Go through the records below and copy out every line holding "camera".

═══ Records provided ═══

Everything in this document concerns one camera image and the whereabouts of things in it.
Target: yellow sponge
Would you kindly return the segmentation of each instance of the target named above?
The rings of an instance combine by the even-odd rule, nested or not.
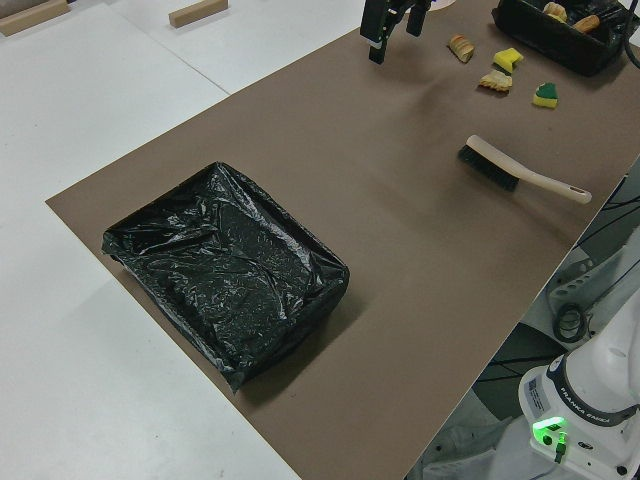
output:
[[[502,50],[493,56],[493,63],[498,65],[503,70],[513,73],[513,66],[515,63],[523,60],[524,57],[515,48],[508,48]]]
[[[543,83],[533,95],[533,104],[539,107],[556,108],[558,106],[558,92],[553,83]]]

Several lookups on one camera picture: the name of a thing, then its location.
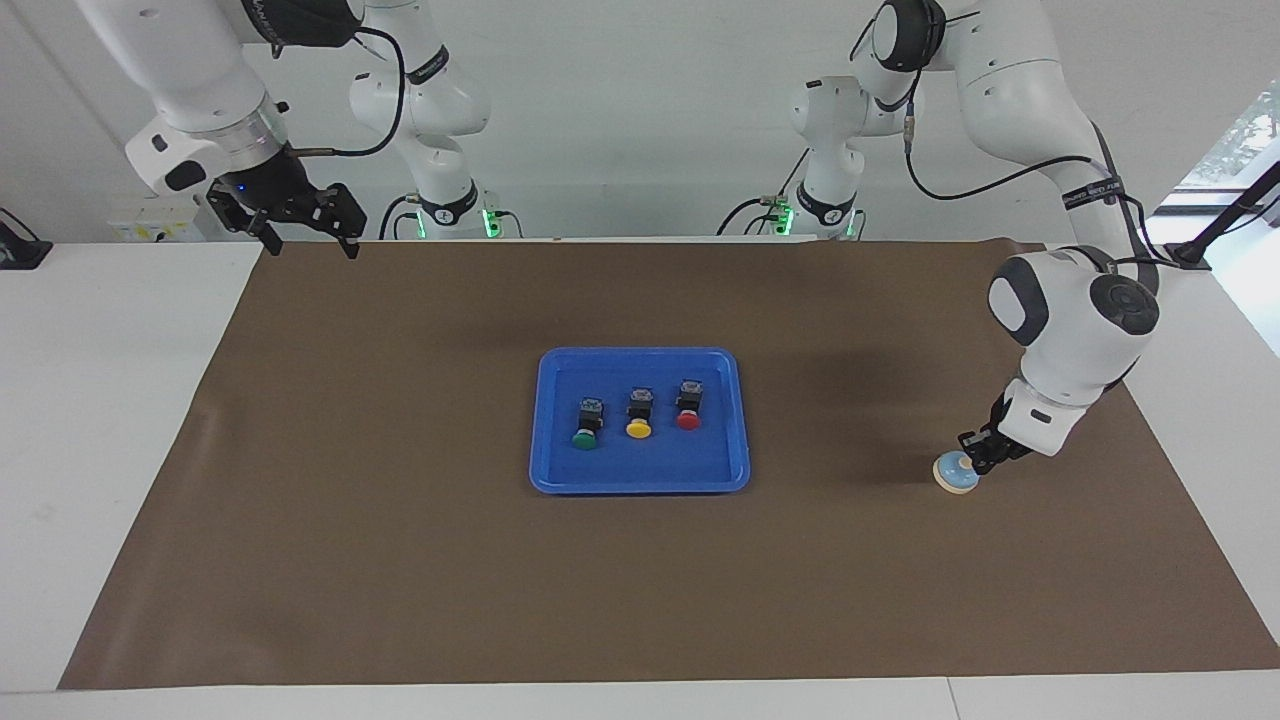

═══

Task response
Everything in this document concerns one camera image and the whereabouts of things in it.
Several lookups on one camera picture: the name of a thing, then its location.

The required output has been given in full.